Problem to solve
Reproduce only the top of the records, down to and including the line containing "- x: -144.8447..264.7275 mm".

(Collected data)

Start of Block

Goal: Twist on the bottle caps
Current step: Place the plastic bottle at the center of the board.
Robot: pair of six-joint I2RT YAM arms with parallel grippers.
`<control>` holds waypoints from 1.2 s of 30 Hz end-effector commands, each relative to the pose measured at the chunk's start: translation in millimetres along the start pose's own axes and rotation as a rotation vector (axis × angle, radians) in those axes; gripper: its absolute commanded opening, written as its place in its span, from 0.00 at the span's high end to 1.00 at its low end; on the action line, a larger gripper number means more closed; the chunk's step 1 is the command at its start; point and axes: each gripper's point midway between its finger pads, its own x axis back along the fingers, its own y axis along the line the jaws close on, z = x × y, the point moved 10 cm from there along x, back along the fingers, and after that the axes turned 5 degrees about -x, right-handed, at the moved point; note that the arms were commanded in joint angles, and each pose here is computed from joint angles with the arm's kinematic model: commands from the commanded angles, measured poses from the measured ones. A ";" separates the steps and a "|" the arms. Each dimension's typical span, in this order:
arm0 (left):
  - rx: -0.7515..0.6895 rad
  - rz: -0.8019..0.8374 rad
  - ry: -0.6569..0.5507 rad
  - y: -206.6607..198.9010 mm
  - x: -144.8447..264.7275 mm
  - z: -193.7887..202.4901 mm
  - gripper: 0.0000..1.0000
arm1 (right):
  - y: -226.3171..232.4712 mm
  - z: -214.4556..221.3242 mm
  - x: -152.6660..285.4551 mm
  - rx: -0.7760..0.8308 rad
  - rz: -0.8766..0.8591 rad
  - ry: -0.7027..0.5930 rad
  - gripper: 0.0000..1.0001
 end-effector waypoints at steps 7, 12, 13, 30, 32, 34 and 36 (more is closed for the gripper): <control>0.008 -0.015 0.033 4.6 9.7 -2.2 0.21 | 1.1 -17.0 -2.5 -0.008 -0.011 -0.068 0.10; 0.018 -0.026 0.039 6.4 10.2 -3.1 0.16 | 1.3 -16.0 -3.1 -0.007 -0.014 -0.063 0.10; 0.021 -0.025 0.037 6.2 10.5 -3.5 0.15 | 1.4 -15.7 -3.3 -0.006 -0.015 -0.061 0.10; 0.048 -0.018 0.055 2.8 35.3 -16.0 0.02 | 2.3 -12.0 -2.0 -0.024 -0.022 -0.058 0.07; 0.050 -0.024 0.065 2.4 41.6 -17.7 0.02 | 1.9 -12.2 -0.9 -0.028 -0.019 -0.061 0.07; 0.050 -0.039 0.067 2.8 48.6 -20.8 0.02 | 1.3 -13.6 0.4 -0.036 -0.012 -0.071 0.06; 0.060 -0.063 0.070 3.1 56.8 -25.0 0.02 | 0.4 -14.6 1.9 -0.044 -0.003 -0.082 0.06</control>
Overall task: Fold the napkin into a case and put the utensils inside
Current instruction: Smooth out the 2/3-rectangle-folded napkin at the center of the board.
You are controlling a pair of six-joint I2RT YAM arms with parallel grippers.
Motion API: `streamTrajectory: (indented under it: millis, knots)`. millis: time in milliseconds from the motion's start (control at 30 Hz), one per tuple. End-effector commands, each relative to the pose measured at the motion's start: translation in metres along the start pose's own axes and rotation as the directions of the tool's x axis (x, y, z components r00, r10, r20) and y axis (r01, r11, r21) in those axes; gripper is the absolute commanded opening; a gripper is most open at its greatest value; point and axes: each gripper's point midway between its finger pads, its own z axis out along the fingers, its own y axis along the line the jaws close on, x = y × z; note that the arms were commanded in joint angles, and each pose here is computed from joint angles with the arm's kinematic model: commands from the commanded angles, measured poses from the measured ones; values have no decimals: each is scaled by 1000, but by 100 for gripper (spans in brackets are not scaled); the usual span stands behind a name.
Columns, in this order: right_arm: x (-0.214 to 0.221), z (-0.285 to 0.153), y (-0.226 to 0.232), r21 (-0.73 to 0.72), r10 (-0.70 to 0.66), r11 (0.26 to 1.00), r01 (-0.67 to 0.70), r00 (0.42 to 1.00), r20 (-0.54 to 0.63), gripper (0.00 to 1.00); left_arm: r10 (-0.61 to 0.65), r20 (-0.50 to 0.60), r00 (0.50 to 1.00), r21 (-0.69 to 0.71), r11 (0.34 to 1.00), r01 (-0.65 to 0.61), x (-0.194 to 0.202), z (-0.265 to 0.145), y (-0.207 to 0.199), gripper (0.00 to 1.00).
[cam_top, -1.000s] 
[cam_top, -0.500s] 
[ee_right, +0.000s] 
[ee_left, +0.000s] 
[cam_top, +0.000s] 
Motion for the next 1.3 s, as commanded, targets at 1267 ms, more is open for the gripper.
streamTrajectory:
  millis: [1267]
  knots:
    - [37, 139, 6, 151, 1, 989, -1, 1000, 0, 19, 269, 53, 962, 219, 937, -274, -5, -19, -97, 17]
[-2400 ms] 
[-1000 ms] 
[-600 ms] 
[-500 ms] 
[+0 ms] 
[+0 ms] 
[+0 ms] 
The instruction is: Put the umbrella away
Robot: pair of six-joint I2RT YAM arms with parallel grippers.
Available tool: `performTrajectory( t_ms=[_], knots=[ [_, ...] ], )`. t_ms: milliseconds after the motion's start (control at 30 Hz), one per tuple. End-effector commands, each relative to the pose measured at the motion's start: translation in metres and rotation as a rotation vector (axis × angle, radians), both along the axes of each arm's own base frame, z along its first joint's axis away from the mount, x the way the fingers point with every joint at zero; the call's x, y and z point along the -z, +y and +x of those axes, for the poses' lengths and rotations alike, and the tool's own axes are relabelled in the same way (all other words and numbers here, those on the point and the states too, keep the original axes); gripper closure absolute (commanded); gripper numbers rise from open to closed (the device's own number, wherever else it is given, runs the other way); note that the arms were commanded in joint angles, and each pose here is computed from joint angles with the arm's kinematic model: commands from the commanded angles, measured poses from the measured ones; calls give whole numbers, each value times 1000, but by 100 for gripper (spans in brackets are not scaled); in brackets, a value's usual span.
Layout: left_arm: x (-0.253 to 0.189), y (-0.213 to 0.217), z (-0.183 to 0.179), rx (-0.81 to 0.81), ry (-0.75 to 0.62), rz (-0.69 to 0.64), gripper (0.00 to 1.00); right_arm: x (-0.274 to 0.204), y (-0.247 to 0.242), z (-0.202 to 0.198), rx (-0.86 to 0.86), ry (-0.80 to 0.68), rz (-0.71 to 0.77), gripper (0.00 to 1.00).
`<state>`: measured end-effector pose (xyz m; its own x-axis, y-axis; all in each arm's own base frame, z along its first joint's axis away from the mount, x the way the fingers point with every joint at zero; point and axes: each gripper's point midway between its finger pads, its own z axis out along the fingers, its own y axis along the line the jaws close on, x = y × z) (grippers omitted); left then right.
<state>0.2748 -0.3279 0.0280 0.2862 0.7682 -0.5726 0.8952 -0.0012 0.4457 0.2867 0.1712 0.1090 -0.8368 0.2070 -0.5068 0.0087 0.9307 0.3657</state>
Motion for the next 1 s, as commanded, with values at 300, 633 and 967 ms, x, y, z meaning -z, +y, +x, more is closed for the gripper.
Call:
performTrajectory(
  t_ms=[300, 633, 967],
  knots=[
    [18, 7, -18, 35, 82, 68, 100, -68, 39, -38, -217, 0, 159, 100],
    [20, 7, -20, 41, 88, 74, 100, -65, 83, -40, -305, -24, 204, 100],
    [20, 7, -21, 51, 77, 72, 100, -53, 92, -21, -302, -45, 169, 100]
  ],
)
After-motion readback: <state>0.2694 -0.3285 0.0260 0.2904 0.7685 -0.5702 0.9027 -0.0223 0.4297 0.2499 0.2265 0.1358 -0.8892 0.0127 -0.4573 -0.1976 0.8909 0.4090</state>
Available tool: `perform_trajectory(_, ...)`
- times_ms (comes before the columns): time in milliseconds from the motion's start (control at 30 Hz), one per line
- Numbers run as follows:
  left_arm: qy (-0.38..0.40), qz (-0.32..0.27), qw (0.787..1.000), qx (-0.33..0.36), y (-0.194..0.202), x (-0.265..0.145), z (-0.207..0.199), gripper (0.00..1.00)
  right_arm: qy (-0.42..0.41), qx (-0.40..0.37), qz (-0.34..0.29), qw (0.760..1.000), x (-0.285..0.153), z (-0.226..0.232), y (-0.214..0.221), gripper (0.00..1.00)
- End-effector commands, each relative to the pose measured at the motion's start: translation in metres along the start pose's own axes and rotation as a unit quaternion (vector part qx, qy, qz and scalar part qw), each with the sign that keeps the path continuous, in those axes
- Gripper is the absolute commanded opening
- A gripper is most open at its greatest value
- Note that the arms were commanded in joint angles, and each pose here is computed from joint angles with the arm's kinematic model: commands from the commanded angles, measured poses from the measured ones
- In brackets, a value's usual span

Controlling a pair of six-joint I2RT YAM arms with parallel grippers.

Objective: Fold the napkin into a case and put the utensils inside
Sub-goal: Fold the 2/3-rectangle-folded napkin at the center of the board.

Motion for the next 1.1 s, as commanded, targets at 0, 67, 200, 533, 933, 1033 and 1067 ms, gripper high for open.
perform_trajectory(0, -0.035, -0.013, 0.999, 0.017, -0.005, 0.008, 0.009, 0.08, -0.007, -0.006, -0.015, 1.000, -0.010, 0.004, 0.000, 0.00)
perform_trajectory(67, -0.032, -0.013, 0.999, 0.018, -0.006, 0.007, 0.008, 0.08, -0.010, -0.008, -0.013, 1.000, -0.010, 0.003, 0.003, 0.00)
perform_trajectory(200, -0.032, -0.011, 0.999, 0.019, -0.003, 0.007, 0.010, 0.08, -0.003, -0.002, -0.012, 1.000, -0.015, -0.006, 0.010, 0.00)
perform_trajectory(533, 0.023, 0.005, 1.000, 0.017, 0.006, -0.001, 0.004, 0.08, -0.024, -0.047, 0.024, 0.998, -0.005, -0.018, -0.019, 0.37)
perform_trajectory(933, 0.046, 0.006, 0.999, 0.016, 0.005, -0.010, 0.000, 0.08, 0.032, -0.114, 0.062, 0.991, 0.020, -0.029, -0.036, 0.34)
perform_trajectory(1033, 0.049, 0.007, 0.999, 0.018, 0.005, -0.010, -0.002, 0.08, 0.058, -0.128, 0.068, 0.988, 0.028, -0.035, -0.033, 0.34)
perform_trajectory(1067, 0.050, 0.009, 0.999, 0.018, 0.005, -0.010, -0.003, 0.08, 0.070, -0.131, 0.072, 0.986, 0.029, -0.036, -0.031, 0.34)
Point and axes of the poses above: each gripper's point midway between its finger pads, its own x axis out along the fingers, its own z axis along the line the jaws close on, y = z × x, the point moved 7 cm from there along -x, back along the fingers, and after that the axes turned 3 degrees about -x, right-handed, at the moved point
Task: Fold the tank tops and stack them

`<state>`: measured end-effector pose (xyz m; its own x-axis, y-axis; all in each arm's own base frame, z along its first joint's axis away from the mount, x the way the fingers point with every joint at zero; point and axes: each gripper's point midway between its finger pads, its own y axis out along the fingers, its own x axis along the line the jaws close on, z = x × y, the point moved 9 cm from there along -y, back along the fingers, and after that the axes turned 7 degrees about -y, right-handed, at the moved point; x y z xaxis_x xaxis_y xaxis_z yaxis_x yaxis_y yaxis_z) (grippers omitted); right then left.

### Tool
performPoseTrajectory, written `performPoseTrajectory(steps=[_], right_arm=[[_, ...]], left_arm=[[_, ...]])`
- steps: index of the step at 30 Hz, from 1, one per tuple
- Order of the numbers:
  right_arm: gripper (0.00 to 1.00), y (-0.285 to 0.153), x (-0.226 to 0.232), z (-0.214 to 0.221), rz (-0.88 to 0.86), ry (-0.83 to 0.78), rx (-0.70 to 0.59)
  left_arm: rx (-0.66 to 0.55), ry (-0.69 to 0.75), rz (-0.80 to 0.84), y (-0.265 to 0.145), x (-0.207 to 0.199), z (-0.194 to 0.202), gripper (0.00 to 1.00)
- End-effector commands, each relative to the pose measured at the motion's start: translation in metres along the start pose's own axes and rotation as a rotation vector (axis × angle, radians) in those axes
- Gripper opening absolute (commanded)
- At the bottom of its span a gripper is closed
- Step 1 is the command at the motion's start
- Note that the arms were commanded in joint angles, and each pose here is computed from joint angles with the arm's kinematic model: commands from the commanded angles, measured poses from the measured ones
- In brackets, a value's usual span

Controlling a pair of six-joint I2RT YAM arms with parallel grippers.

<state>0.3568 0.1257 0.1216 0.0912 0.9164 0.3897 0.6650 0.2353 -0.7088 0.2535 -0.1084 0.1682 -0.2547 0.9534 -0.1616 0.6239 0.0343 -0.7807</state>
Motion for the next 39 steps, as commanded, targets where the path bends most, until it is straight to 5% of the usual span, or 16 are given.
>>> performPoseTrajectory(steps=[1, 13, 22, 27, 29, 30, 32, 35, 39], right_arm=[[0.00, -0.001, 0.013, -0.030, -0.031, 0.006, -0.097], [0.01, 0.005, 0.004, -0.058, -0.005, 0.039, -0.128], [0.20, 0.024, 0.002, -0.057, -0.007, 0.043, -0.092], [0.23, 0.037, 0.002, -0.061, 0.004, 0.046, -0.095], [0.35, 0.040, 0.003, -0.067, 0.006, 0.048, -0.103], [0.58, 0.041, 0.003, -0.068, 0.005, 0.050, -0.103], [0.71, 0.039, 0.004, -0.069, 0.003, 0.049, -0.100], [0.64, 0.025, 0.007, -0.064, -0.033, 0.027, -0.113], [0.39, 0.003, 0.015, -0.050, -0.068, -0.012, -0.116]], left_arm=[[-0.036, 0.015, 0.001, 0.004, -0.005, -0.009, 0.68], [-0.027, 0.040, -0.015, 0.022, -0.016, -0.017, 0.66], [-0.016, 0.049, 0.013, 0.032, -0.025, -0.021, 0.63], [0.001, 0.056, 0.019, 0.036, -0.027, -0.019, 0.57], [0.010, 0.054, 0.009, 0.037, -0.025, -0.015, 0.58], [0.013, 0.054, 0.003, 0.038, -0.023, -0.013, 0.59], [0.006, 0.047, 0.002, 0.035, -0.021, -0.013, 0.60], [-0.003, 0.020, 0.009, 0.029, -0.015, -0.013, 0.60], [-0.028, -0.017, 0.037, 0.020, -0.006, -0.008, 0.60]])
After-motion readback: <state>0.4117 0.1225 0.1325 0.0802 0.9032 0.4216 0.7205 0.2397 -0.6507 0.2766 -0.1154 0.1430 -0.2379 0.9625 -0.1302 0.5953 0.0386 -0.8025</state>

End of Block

Expected output
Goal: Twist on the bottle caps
Current step: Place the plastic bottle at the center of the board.
Robot: pair of six-joint I2RT YAM arms with parallel grippers.
`<control>` holds waypoints from 1.2 s of 30 Hz end-effector commands, each relative to the pose measured at the chunk's start: translation in millimetres along the start pose's own axes and rotation as a rotation vector (axis × angle, radians) in those axes; gripper: its absolute commanded opening, written as its place in its span, from 0.00 at the span's high end to 1.00 at its low end; on the action line, a larger gripper number means more closed; the chunk's step 1 is the command at its start; point and axes: each gripper's point midway between its finger pads, its own x axis back along the fingers, its own y axis along the line the jaws close on, z = x × y, the point moved 10 cm from there along x, back along the fingers, and after that the axes turned 5 degrees about -x, right-handed, at the moved point; note that the arms were commanded in joint angles, and each pose here is computed from joint angles with the arm's kinematic model: commands from the commanded angles, measured poses from the measured ones. A ";" separates the steps and a "|" the arms. Each dimension's typical span, in this order:
arm0 (left):
  - rx: -0.7515..0.6895 rad
  - rz: -0.8019..0.8374 rad
  - ry: -0.6569..0.5507 rad
  - y: -206.6607..198.9010 mm
  - x: -144.8447..264.7275 mm

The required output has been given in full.